The previous article discussed the importance of knowing prognosis particularly when a terminal condition is present; terminal defined as having an incurable disease which is steadily worsening and life expectancy is less than 6-12 months.
Medicare encourages patients to enroll in hospice when they meet that definition (terminal) because it has been shown that hospice not only improves quality of living and dying, it saves money for both the healthcare system and families.
Dying at home is often a better experience than in hospital because the latter usually follows a “medical model”: focusing on a particular disease, there are tests, drugs, and constant interruptions. Whereas at home, with hospice, it’s a “personal model”: more patient/family centered with greater convenience, and the hospice’s doctor and staff are the ones to make appointments to visit rather than the opposite.
Paradoxically, it has been shown that hospice patients live longer on average than a similar group not in hospice. That’s because when the focus is on comfort, patients take generally fewer medicines, have fewer tests or procedures, and enjoy life more. However, this benefit is not optimized unless the patient has been in hospice for at least several months: better to enroll sooner than later.

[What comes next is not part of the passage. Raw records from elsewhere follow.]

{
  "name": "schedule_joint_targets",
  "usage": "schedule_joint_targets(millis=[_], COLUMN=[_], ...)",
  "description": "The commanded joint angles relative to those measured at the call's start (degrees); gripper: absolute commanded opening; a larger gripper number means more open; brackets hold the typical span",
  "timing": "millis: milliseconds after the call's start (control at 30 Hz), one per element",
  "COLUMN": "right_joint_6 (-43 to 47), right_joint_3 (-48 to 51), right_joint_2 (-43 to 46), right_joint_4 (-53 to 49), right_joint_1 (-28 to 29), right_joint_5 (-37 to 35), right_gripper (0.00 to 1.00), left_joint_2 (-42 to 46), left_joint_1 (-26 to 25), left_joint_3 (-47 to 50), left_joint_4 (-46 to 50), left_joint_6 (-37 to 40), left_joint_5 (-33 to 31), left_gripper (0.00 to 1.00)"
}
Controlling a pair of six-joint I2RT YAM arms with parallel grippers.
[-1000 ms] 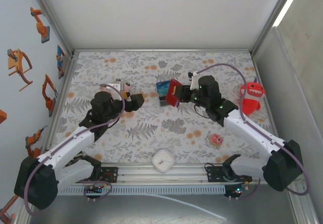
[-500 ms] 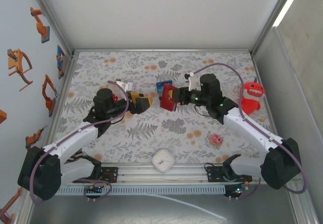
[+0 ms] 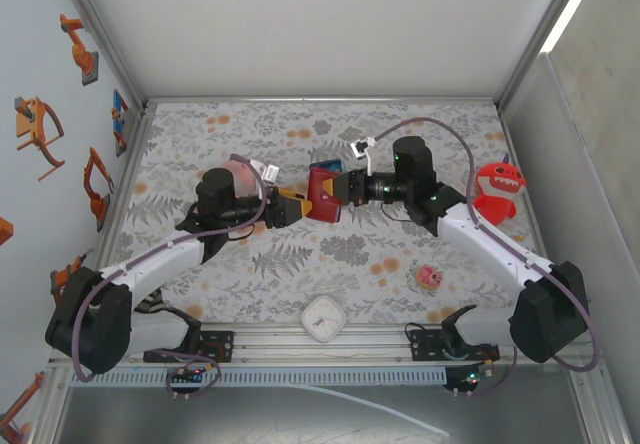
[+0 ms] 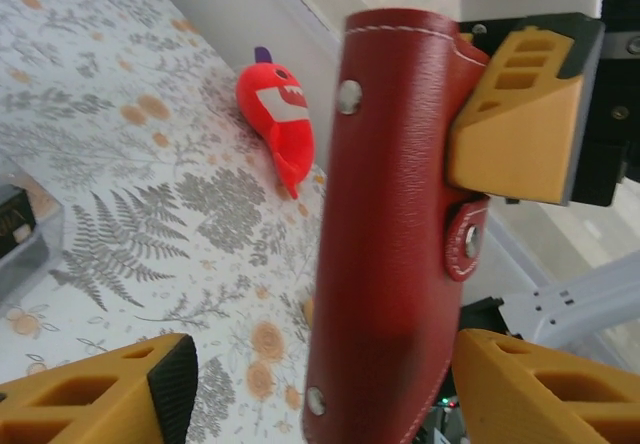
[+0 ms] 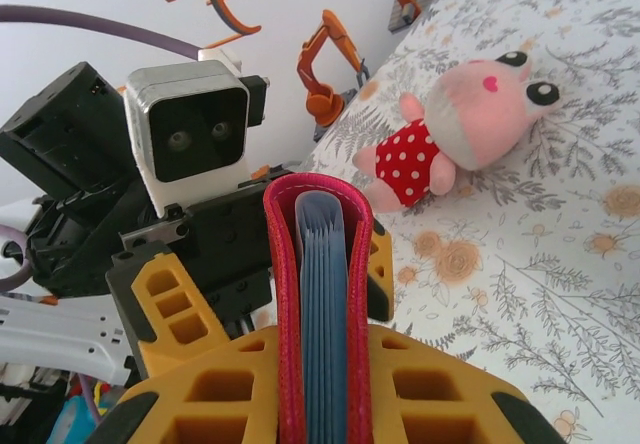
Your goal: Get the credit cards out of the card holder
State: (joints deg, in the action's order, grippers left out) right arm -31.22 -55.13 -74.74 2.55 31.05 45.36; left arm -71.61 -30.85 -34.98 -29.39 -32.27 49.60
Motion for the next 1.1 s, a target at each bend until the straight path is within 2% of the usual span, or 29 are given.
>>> schedule_joint_targets(millis=[0, 133, 400, 500, 600, 667, 733, 833, 867, 1067], right_joint_6=[-0.5, -2.7, -3.4, -3.5, -3.6, -3.7, -3.7, -3.5, -3.5, -3.5], right_joint_3=[-2.9, -3.3, -3.5, -3.1, -2.6, -2.4, -2.1, -1.5, -1.3, -1.2], right_joint_2=[-1.2, -3.0, -3.0, -2.5, -2.3, -2.0, -1.7, -1.2, -1.0, -0.9], right_joint_4=[4.7, 7.6, 7.9, 8.0, 7.9, 7.9, 7.9, 8.3, 8.5, 8.9], right_joint_1=[-0.5, -0.8, -1.6, -1.6, -1.6, -1.6, -1.6, -1.6, -1.7, -1.7], right_joint_5=[5.1, 7.2, 7.8, 7.9, 8.0, 7.9, 7.8, 7.6, 7.6, 8.3], right_gripper=[0.0, 0.0, 0.0, 0.0, 0.0, 0.0, 0.0, 0.0, 0.0, 0.0], left_joint_2=[1.1, 1.4, 3.0, 3.4, 3.8, 3.7, 3.8, 4.2, 4.3, 4.5], left_joint_1=[-1.7, -3.5, -3.6, -3.4, -3.2, -3.1, -3.1, -2.8, -2.6, -0.9], left_joint_3=[-2.4, -3.4, -1.7, -0.1, 0.8, 0.5, -0.2, -0.1, 0.1, 1.1], left_joint_4=[2.9, 5.4, 5.2, 2.0, -2.5, -3.9, -3.4, -2.7, -2.8, -3.2], left_joint_6=[3.7, 5.9, 5.3, 3.7, 1.3, 0.4, 0.4, 0.4, 0.3, 0.1], left_joint_5=[3.0, 3.0, 2.9, 2.9, 2.9, 2.9, 3.0, 3.0, 3.0, 4.0], left_gripper=[0.64, 0.56, 0.55, 0.55, 0.49, 0.48, 0.49, 0.64, 0.66, 0.65])
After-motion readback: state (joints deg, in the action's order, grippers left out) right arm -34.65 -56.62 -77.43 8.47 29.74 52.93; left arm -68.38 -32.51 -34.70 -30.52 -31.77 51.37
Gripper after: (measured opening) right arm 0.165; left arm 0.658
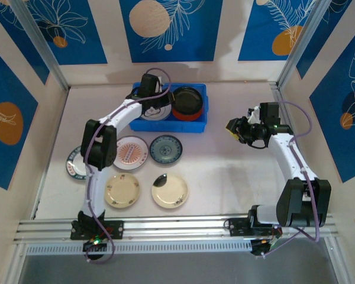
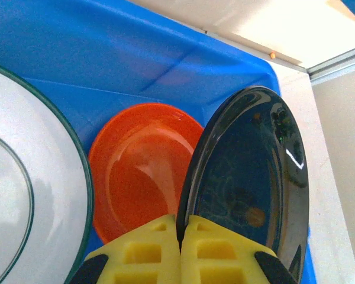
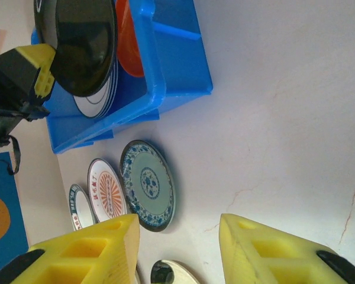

Although families are often reluctant to talk about this “elephant in the living room” (as the worsening chronic/incurable disease could be called), they need to do so and ask for a hospice evaluation as soon as they see their loved one beginning the so-called ‘downward spiral’: more frequent doctor visits and hospitalizations combined with increasing assistance with daily activities. If they don’t yet meet hospice criteria, then a palliative care approach is an option until the patient declines to the point where they are eligible for hospice.